EXTRACTED INFORMATION

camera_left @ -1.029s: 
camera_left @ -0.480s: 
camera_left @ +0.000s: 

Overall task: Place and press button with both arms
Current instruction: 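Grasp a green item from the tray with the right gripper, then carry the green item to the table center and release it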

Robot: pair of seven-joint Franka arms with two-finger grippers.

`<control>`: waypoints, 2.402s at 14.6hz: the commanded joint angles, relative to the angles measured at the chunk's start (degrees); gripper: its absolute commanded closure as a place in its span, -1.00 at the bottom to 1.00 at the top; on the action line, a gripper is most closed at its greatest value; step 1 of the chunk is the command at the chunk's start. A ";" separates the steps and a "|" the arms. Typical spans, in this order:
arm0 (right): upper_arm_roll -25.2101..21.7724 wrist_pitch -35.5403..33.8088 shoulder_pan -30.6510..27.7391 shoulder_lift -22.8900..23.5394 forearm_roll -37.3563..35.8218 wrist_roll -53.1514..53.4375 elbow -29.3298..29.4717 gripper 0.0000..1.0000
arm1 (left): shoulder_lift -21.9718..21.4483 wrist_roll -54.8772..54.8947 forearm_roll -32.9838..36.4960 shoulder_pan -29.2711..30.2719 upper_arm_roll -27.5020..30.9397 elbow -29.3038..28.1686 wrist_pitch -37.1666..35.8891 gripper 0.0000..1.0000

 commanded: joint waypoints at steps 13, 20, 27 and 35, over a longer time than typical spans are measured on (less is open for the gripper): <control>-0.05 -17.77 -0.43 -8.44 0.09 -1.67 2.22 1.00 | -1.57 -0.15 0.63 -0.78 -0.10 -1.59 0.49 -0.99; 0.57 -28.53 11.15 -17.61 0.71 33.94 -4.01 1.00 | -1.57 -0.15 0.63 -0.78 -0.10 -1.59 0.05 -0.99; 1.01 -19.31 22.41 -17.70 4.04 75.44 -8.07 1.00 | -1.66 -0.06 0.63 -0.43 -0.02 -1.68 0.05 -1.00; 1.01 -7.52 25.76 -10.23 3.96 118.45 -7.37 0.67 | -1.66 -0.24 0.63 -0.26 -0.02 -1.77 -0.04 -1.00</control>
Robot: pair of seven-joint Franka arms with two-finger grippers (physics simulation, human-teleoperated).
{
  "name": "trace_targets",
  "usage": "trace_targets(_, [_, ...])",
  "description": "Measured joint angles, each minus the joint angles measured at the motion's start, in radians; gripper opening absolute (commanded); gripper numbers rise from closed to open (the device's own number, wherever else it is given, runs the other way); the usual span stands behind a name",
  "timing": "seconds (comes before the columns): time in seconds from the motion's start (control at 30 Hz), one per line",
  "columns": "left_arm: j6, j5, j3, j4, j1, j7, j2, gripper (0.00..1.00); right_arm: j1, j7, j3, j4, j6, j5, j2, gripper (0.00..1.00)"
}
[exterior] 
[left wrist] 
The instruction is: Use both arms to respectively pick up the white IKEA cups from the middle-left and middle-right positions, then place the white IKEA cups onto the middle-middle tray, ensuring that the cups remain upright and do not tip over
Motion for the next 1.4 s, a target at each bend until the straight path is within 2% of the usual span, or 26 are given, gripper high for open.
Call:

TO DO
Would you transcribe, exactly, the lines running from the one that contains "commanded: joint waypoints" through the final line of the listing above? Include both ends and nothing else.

OUTPUT
 commanded: joint waypoints at steps 13, 20, 27 and 35, over a longer time than typical spans are measured on (less is open for the gripper): <control>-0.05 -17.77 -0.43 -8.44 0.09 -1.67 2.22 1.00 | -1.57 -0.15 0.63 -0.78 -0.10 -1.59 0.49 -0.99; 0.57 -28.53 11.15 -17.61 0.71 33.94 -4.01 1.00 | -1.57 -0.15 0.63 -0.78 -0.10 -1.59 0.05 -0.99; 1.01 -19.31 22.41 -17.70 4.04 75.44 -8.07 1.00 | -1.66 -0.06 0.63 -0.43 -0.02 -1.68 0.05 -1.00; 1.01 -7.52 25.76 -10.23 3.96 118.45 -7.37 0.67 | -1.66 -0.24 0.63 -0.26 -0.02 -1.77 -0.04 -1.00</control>
Robot: pair of seven-joint Franka arms with two-finger grippers (physics simulation, human-teleoperated).
{
  "name": "trace_targets",
  "usage": "trace_targets(_, [_, ...])",
  "description": "Measured joint angles, each minus the joint angles measured at the motion's start, in radians; gripper opening absolute (commanded); gripper numbers rise from closed to open (the device's own number, wherever else it is given, runs the other way); the usual span stands behind a name",
  "timing": "seconds (comes before the columns): time in seconds from the motion's start (control at 30 Hz), one per line",
  "columns": "left_arm: j6, j5, j3, j4, j1, j7, j2, gripper (0.00..1.00); right_arm: j1, j7, j3, j4, j6, j5, j2, gripper (0.00..1.00)"
}
[exterior] 
[left wrist] 
The instruction is: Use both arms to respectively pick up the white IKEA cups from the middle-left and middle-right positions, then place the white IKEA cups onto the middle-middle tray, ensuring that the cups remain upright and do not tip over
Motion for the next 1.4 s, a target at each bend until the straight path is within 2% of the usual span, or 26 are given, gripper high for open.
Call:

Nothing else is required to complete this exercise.